La loi sur la fiscalité des restructurations (UmwStG) régit les conséquences fiscales des restructurations d'entreprises telles que la
fusion, la scission, le changement de forme ou l'apport, et permet, sous certaines conditions, une continuation des valeurs comptables sans incidence fiscale. Cela permet d'éviter la taxe de restructuration si les parties respectent scrupuleusement les délais, évaluations et obligations de déclaration ancrés dans la loi.
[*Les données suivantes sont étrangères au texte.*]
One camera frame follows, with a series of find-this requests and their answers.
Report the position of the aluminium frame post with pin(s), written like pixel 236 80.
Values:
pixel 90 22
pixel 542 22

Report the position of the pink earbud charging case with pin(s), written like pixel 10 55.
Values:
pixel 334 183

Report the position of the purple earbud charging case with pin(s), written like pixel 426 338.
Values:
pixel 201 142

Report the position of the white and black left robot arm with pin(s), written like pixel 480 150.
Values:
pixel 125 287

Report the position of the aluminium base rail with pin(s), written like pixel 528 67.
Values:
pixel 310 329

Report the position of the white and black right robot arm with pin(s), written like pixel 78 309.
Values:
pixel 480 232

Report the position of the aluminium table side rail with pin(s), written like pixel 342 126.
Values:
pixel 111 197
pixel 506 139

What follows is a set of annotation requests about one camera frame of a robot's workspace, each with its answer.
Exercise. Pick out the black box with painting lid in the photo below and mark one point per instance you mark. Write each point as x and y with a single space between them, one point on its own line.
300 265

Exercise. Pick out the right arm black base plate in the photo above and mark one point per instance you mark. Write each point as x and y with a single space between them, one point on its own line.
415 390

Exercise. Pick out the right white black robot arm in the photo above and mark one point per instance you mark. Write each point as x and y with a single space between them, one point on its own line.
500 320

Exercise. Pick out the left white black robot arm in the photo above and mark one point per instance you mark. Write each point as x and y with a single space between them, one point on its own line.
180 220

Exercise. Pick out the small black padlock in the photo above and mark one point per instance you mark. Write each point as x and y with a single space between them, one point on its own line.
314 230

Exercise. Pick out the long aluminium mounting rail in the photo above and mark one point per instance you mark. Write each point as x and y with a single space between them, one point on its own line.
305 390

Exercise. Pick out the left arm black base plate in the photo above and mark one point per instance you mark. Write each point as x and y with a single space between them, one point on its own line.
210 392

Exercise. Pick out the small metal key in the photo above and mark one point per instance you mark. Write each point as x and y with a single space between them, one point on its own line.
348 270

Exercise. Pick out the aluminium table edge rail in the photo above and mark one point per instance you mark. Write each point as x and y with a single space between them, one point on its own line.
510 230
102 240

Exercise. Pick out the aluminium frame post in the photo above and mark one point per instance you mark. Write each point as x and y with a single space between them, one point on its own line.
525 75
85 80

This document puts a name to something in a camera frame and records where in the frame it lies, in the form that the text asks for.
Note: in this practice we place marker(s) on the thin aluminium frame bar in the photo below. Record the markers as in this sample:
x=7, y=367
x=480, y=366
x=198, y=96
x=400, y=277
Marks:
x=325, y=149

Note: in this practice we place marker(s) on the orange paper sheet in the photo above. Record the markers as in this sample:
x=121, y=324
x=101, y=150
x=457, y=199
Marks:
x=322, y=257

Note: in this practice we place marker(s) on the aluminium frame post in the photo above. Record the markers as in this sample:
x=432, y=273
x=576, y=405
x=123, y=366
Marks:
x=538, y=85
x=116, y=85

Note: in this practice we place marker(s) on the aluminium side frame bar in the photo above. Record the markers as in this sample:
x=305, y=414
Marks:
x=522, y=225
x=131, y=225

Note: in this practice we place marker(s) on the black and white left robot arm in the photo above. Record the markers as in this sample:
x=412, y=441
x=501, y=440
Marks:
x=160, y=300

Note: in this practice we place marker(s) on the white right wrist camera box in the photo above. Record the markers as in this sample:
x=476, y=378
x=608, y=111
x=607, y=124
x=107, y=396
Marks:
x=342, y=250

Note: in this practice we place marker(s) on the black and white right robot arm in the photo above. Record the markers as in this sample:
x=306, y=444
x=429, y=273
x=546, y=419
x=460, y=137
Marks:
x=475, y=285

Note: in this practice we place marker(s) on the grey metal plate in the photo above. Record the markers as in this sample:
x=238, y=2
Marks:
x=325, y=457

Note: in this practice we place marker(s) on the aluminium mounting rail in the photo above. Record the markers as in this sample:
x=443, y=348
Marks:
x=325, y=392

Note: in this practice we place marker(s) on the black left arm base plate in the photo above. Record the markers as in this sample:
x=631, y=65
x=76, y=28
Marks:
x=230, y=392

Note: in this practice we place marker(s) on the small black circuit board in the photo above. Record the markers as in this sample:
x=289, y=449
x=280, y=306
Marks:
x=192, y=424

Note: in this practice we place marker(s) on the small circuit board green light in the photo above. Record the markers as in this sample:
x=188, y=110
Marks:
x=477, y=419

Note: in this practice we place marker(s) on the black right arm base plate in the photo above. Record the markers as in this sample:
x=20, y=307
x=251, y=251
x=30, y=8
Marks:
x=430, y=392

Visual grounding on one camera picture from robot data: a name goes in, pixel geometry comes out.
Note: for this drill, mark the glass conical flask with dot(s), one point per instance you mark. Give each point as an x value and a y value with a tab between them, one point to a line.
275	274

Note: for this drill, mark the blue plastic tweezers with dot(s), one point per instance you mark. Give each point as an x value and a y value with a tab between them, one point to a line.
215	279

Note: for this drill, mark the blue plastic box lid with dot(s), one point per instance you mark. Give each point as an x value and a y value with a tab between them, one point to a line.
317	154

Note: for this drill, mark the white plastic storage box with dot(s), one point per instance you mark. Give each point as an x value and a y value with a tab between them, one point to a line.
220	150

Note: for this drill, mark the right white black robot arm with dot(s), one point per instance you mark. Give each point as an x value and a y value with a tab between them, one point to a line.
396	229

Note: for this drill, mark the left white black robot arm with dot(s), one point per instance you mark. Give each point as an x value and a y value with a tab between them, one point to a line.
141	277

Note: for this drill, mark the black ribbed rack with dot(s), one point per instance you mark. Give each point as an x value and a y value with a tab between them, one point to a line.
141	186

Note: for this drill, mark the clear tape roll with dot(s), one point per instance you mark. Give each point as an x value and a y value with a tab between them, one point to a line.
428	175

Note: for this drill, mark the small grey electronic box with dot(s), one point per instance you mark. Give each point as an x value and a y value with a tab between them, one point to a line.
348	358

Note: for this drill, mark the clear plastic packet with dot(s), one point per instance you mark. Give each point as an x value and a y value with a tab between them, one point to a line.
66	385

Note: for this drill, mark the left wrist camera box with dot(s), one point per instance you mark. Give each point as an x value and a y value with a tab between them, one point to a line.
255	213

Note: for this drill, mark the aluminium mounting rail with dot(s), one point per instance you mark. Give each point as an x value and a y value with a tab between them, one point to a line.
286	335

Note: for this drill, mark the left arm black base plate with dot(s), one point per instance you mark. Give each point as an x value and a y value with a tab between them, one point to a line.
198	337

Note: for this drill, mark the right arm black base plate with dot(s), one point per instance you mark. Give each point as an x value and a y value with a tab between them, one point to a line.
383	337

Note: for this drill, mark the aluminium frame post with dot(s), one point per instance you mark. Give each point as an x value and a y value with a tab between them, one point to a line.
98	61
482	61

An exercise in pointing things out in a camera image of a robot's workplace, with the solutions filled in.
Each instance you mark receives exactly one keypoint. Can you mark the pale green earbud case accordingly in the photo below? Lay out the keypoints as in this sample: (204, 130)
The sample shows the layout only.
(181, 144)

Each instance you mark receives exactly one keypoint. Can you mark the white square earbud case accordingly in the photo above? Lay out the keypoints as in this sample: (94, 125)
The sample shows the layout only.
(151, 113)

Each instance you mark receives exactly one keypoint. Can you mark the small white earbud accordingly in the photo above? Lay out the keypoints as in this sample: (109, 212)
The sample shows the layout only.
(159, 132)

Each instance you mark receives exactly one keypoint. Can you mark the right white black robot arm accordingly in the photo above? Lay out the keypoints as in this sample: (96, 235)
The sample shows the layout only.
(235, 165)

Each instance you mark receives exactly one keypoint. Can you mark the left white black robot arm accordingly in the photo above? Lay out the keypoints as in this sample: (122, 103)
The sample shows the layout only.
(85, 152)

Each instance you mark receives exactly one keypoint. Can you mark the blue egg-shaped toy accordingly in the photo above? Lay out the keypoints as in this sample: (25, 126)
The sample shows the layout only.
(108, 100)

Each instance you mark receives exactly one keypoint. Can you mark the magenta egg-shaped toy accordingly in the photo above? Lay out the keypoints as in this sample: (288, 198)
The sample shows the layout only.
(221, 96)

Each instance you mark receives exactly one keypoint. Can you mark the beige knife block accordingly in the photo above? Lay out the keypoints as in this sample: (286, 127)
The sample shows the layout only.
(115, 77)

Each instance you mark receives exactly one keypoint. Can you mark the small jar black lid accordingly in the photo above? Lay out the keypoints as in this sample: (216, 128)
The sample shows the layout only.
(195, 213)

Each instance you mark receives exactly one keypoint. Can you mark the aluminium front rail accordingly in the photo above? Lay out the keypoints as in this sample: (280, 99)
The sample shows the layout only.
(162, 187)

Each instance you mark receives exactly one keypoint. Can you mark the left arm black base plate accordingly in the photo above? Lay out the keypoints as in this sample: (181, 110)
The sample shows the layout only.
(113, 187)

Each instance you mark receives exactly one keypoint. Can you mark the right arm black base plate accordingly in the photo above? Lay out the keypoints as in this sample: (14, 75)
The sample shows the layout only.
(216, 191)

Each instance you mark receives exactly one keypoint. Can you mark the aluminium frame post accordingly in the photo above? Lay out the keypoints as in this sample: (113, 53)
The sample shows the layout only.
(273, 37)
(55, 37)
La rétroactivité fiscale est particulièrement pertinente en pratique : souvent, l'
inscription au registre du commerce n'est effectuée que lors du nouvel exercice, tandis que la date de la restructuration est rétroactivement fixée au 1er janvier (0h00) pour garantir des avantages comptables et fiscaux. L'UmwStG impose des obligations détaillées de documentation et de preuve, qui doivent être mises en œuvre en étroite collaboration avec le conseiller fiscal, l'expert-comptable et le
notaire. Outre la fusion classique, la loi joue également un rôle clé dans les changements de forme – par exemple, de la GmbH à la SA – ainsi que dans les fusions transfrontalières. Ceux qui planifient des restructurations devraient vérifier tôt si la continuation des valeurs comptables privilégiée s'applique, afin d'éviter les réimpositions, les majorations d'intérêts et les risques de responsabilité. Ainsi, la loi sur la fiscalité des restructurations est indispensable pour toute transaction stratégique d'entreprise.